A casino is a building or room where certain types of gambling activities take place. Most people think of Las Vegas when they hear the word casino, but there are casinos elsewhere. The glitz and glamour of a casino is well known, but many people are surprised to learn that casinos have quite a history, including some very dark times.

While musical shows, lighted fountains and shopping centers help attract visitors, the main function of any casino is to provide gambling opportunities. Slot machines, blackjack, roulette, craps and keno are the games that bring in billions of dollars for casinos each year.

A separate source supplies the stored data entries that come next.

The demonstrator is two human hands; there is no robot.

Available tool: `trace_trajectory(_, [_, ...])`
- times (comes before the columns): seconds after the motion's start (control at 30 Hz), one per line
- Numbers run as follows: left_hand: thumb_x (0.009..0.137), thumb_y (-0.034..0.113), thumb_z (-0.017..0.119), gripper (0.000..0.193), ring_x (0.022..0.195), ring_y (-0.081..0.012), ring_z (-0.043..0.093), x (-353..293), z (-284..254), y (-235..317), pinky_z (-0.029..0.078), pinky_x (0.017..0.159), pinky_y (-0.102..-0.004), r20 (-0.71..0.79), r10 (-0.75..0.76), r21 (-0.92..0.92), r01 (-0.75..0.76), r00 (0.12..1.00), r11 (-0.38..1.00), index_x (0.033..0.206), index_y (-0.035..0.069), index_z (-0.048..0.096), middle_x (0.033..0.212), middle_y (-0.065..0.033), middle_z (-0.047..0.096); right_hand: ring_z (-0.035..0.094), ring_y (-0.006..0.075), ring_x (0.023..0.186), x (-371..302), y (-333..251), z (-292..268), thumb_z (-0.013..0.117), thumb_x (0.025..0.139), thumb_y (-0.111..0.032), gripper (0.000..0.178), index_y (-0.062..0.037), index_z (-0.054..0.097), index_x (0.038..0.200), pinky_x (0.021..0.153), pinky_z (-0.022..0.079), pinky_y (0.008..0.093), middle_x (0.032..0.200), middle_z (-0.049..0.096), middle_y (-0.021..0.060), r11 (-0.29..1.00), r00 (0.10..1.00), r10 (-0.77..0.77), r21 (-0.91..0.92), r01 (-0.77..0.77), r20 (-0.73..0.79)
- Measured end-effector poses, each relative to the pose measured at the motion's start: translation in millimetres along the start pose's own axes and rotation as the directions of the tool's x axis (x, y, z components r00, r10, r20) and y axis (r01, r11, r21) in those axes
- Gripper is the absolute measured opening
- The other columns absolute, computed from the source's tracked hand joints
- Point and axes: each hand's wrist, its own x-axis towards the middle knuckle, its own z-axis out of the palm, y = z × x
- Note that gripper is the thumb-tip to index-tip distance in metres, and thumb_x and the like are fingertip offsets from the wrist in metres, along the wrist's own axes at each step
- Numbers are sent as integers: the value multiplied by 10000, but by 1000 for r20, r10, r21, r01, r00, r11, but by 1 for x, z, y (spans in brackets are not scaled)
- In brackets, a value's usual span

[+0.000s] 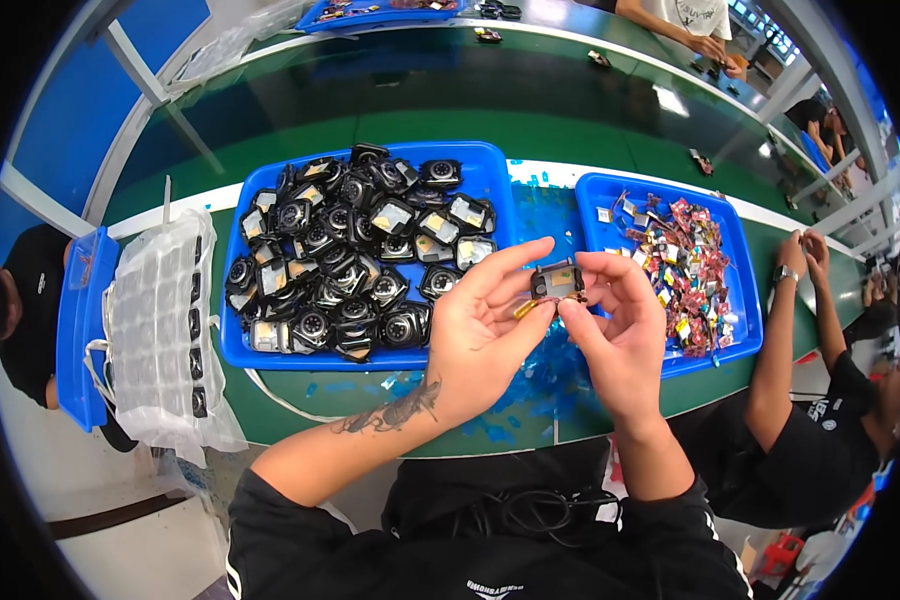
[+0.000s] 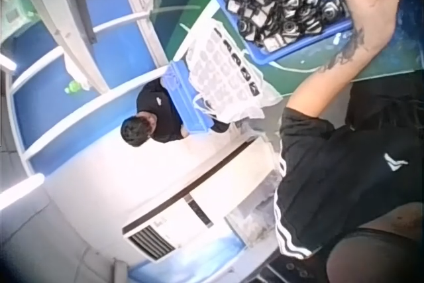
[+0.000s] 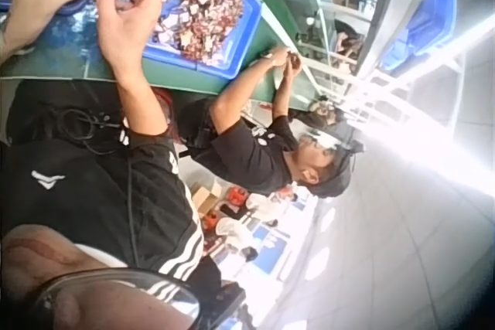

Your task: Assemble small electronic components by inserting internal modules into plastic housings on a production line.

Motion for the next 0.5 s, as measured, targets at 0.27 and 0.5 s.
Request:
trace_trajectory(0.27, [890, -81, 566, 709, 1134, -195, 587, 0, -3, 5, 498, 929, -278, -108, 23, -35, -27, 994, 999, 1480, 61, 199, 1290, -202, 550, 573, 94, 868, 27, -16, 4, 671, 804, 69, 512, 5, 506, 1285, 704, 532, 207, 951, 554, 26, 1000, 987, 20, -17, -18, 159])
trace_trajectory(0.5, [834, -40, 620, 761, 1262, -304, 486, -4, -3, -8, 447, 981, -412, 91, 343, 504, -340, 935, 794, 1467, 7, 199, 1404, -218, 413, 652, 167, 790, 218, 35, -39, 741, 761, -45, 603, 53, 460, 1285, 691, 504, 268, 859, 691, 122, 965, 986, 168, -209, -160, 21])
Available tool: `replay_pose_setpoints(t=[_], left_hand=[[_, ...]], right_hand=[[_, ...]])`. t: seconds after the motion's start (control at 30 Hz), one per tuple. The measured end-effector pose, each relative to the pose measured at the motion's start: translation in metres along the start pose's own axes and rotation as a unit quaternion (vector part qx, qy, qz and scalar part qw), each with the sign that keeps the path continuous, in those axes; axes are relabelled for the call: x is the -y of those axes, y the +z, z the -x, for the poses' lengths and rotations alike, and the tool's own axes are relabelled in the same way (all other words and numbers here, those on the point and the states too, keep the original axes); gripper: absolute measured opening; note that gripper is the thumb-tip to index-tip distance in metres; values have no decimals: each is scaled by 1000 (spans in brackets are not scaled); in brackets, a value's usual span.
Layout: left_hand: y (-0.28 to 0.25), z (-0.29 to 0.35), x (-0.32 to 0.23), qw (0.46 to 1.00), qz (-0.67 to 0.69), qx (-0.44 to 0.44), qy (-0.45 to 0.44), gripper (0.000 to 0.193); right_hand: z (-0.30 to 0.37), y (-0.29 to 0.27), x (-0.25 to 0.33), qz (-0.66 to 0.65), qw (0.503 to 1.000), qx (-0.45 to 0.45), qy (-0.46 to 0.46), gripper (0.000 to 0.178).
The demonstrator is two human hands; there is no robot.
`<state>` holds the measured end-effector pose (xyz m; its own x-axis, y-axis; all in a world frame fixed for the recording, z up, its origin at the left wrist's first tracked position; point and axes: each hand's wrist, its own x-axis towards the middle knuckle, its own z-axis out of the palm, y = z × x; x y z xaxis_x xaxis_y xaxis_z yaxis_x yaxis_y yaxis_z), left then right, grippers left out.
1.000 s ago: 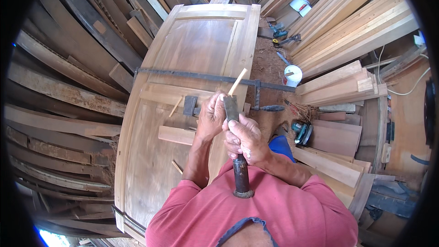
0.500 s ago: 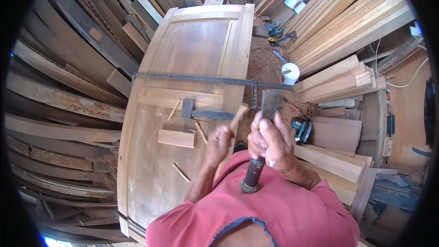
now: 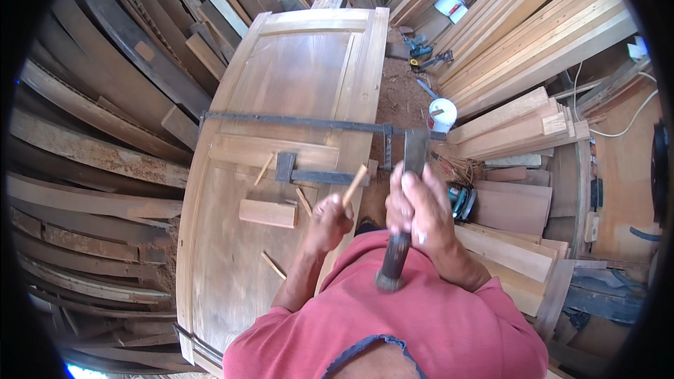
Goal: The person uses a hand chisel to shave and trim a small wooden piece, using a mallet to tap the chisel. They work over a wooden door held in a clamp.
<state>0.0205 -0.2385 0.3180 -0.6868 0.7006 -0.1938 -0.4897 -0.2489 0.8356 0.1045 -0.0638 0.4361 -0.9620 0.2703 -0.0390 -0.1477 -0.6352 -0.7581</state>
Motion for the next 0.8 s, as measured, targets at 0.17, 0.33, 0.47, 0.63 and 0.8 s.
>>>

Gambling is legal in most states, but there are restrictions on who can play. Many casinos are incorporated and owned by corporations, investors or Native American tribes. Others are publicly run and managed by government agencies. State, local and tribal governments often benefit from the billions of dollars in taxes that casinos rake in.

Casinos go to great lengths to lure and keep patrons gambling, and research firms spend millions of dollars determining what colors, sounds and scents appeal most to players. A 2002 poll conducted by Gemini Research found that respondents who gambled in Nevada ranked slot machines as their favorite casino game, with table games coming in second and other games such as keno and bingo in third.

Security in casinos is a top priority, and patrons are urged to observe rules such as keeping hands off of the gaming tables. A high level of security is also provided by cameras that can be adjusted to focus on suspicious behavior.